Lines below containing the word "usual" should be copied out.

Content starts

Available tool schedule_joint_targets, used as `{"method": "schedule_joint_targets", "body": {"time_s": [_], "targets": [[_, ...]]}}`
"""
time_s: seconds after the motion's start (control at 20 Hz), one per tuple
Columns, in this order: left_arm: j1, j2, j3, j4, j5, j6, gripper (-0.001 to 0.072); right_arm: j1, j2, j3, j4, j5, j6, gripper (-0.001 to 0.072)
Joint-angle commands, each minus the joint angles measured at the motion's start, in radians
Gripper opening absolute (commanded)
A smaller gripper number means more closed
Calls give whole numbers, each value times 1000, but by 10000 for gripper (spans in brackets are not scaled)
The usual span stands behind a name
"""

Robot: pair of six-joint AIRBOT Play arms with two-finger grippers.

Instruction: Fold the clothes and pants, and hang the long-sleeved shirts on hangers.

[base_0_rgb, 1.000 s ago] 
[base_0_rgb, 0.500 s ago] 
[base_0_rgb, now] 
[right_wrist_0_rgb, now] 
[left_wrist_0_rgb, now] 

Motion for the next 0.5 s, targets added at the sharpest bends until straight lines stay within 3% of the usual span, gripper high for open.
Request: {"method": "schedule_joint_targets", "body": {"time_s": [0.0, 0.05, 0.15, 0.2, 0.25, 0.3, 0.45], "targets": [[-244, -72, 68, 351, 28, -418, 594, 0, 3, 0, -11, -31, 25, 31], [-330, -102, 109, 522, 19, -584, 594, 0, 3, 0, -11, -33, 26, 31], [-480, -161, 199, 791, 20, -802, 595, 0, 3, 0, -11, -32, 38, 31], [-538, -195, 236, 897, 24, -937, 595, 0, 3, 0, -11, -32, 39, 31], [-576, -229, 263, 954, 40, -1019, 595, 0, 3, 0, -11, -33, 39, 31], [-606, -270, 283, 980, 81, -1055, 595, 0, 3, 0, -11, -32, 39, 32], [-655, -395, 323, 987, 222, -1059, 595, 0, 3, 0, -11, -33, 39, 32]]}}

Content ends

*Task output:*
The usual span stands behind a name
Motion for the next 0.5 s, targets added at the sharpest bends until straight lines stay within 3% of the usual span, gripper high for open.

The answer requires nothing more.